Apreensão de suspeito, menor de idade, de
ter matado médico na Lagoa é mais um entre um sem-número de atos de violência
que ficam sem punição
Crimes como a morte do médico
Jaime Gold, e outros com o envolvimento de adolescentes, são tragédias anunciadas que se
alimentam na esquizofrênica resistência de parte da sociedade a enxergar uma
realidade insustentável. Como em ocorrências anteriores em que a violência dos
criminosos levou ao óbito, ou provocou ferimentos graves nas vítimas, também
desta vez há fortes indícios de participação de jovens com idade inferior a 18
anos. Ou seja, de antemão virtualmente inalcançáveis pela Justiça, um salvo-conduto balizado pelo Estatuto da Criança e do Adolescente para a criminalidade sem o risco de punição efetiva.
Ontem, um
dos suspeitos da morte de Gold foi, no
jargão politicamente correto, “apreendido”.

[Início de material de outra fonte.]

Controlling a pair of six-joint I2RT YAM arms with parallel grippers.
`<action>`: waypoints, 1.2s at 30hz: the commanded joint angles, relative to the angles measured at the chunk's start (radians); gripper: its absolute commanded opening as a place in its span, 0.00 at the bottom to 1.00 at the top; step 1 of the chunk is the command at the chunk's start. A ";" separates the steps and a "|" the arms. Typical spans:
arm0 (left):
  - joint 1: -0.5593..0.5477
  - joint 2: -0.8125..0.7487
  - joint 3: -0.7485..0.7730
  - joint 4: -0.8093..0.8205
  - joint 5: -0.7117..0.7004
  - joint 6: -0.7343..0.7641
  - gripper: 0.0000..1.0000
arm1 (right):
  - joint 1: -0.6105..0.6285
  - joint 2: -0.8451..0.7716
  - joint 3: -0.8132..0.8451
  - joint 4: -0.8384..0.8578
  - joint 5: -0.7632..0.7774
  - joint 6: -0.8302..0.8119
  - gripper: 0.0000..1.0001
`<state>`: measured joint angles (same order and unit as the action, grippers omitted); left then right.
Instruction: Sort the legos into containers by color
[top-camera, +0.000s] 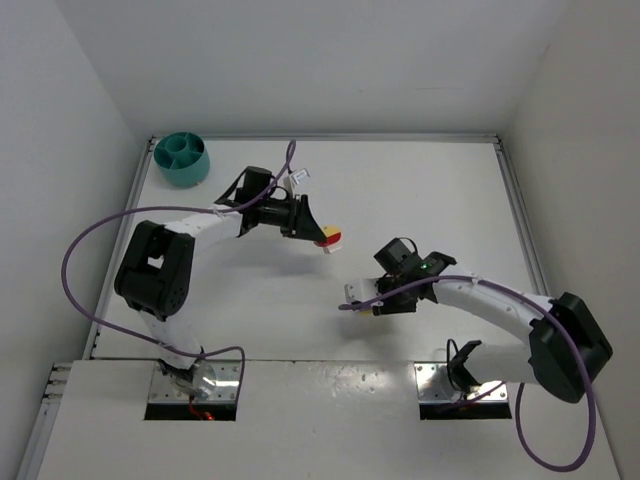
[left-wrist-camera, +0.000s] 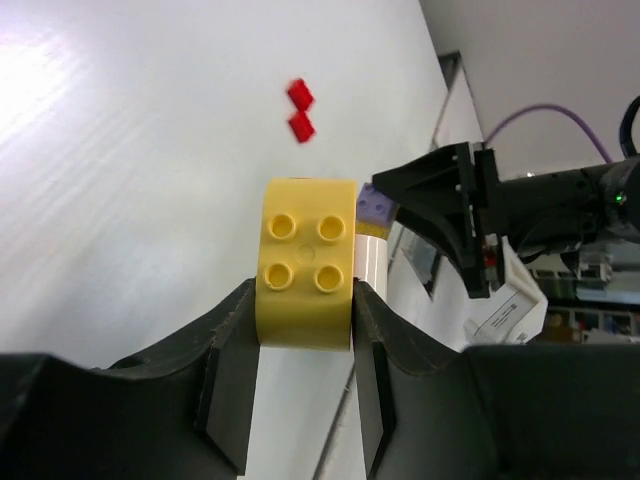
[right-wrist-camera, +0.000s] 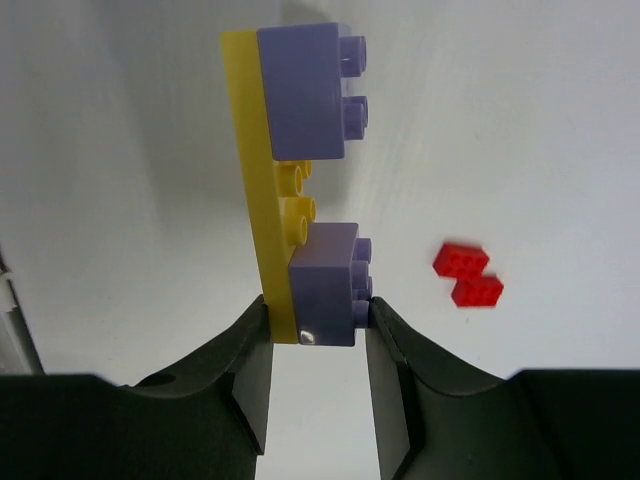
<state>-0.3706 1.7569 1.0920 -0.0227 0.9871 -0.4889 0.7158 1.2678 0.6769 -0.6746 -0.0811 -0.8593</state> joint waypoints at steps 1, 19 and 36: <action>0.013 0.012 0.040 0.001 -0.036 0.052 0.05 | -0.053 -0.035 -0.008 0.096 0.055 0.037 0.01; -0.203 -0.182 -0.187 -0.005 -0.489 0.147 0.10 | -0.334 -0.016 0.062 0.119 0.046 0.437 0.00; -0.278 -0.054 -0.098 -0.005 -0.430 0.127 0.12 | -0.408 0.045 0.091 0.112 0.084 0.508 0.02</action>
<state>-0.6319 1.7252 0.9535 -0.0528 0.5316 -0.3672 0.3145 1.3029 0.7338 -0.5766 0.0086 -0.3836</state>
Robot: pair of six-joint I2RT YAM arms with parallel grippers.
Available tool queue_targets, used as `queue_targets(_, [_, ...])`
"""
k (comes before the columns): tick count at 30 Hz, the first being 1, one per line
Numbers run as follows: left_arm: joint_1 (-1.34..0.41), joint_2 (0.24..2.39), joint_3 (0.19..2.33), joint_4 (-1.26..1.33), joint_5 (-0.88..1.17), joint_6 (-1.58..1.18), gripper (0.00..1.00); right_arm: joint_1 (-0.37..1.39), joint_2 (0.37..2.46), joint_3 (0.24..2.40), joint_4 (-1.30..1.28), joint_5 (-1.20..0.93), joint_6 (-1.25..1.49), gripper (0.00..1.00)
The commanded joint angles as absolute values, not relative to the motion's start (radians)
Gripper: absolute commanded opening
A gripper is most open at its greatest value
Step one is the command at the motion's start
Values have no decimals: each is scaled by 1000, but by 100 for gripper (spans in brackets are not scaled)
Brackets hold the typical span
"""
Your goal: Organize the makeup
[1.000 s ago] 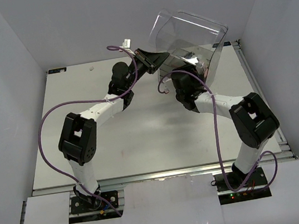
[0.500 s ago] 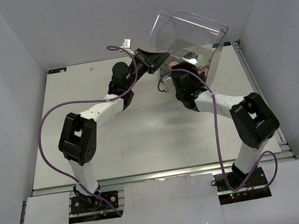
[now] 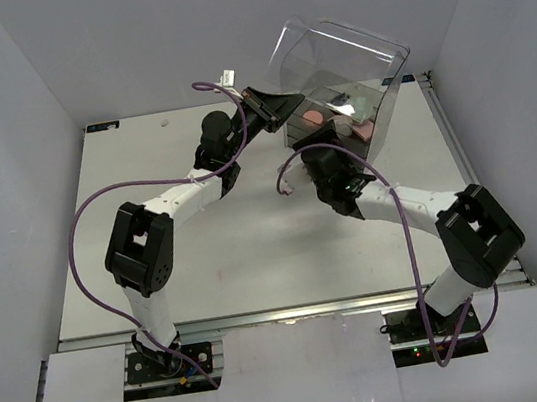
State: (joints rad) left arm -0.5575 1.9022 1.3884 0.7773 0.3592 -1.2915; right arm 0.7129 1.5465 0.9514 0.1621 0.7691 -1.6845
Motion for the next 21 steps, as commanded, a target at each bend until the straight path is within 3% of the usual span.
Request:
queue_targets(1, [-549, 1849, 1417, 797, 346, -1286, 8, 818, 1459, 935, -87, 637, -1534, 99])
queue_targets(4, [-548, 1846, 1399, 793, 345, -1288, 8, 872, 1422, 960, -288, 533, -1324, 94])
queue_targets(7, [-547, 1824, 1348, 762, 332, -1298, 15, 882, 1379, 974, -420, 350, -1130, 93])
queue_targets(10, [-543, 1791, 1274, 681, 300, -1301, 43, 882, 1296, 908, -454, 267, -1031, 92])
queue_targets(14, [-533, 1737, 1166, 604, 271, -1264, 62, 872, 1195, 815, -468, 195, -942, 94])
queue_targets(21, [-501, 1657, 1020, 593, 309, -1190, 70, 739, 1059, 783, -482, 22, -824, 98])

Aos 16 anos, o rapaz já tem uma vida longa no crime,
com 15 anotações criminais — a
primeira das quais aos 12 anos. E, pelo protocolo, não é difícil adivinhar que essa provável 16ª anotação terá a mesma
tramitação das anteriores: inimputável, graças ao anteparo do ECA, logo ele estará de volta às ruas, ao círculo vicioso
da violência, incorporando mais ocorrências ao prontuário — ou sendo ele mesmo
uma nada improvável vítima dessa realidade que produz tragédias em série. Não é mais argumento a ser colocado na mesa
a suposta atenuante de que jovens com menos de 18
anos não têm consciência de seus atos. Falso. Fora a evidência de que adolescentes
ingressados na marginalidade têm
maturidade suficiente para medir o grau de violência que empregam para
intimidar as vítimas, outras duas particularidades desses crimes em
série desfazem essa impressão.
Uma delas
diz respeito à consciência do abrigo que o ECA lhes oferece. Não é por
acaso que esses rapazes praticam crimes desembaraçadamente, à vista de quantos
estejam testemunhando: o Estatuto os protege. Outra, a inegável rede de informações que os bandos trocam entre si, do que é prova o uso, cada vez mais constante, de facas em
assaltos na rua. Sabem que
portar arma branca não é prova de crime, um conceito que os delinquentes
aprenderam e adotam em favor de seus atos.
Contra a flexibilização da lei brande-se também a relativização
do envolvimento de menores em crimes,
principalmente homicídios. Por menor que seja o índice, não é por isso que
atos de violência, principalmente os que levam à morte, deixam de ser trágicos
— logo, graves.
O debate sobre a inimputabilidade
de delinquentes juvenis é contaminado por esse tipo de argumentos que desfocam
a discussão.
Espera-se que, agora, as trágicas consequências de crimes como o desta semana
na Lagoa contribuam para dar-lhe o rumo correto. Da parte do Legislativo, as ações parecem bem encaminhadas com a
aprovação, na
Comissão de Constituição e Justiça da Câmara, da emenda que reduz para 16 anos o limite da inimputabilidade penal — o que poderia ser feito dando-se ao juiz
competente o arbítrio de decidir
pela punibilidade de acordo com a gravidade do caso.
Um choque de realidade que precisa ser corroborado pelo plenário.